Filter orthology groups based on CompletenessScore score and a threshold and strategy.

orthoxml-tools filter --infile path/to/file.orthoxml --threshold <value> --strategy <cascade-remove|extract|reparent> --outfile <file>

Options:

  • --infile <file>: Specify the input file. (required)
  • --threshold <value>: Set the threshold for filtering. value below this will be removed. (required)
  • --strategy <cascade-remove|extract|reparent>: Choose the filtering strategy (default is cascade-remove).
  • --outfile <file>: Save output to a file. if not specified, the output will be printed to stdout. (required)

Examples:

 orthoxml-tools filter --infile examples/data/sample-for-filter.orthoxml --score-name CompletenessScore --strategy top-down --threshold 0.24 --outfile tests_output/filtered_stream.orthoxml

taxonomy

Print a human-readable taxonomy tree from the OrthoXML file.

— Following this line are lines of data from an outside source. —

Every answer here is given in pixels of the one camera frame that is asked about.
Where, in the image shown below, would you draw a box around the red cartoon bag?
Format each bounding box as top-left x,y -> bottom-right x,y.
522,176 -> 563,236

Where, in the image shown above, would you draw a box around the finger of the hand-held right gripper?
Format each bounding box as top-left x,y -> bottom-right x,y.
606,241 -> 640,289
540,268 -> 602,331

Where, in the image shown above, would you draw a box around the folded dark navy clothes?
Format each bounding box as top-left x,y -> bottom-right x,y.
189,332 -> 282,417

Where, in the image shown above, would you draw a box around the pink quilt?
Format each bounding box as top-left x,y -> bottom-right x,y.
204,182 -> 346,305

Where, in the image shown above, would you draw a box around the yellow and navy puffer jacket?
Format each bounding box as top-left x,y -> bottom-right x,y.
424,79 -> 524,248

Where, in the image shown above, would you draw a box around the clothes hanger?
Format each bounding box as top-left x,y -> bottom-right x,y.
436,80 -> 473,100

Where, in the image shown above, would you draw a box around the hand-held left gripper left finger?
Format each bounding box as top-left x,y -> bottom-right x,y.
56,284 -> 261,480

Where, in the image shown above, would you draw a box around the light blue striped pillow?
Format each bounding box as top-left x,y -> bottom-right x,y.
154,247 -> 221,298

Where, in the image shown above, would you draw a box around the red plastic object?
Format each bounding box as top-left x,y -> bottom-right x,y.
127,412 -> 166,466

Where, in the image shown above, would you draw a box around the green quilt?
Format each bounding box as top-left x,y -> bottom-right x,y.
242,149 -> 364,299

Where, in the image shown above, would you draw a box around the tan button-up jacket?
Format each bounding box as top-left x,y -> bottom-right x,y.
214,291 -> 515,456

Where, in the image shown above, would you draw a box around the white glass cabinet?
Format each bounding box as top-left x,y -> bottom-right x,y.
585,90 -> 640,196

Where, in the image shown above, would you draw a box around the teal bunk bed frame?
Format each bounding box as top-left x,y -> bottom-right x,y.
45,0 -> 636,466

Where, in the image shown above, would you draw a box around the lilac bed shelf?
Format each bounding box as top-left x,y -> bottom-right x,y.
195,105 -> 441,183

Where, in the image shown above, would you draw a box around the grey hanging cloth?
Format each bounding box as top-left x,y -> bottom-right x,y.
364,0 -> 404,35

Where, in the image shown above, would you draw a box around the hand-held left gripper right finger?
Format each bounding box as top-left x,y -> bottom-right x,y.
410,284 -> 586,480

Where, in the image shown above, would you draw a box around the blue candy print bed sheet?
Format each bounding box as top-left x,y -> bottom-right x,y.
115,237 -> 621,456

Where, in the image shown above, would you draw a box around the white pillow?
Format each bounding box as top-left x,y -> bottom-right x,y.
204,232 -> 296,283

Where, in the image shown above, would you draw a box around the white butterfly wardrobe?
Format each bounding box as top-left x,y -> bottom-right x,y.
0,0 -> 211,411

orthoxml-tools taxonomy --infile path/to/file.orthoxml

Example:

>>> orthoxml-tools taxonomy --infile examples/data/ex3-int-taxon.orthoxml
Root
├── Mus musculus
└── Primates
    ├── Homo sapiens
    └── Pan troglodytes

export-pairs

Export pairs (orthologs or paralogs) in TSV form, with configurable chunking and buffering.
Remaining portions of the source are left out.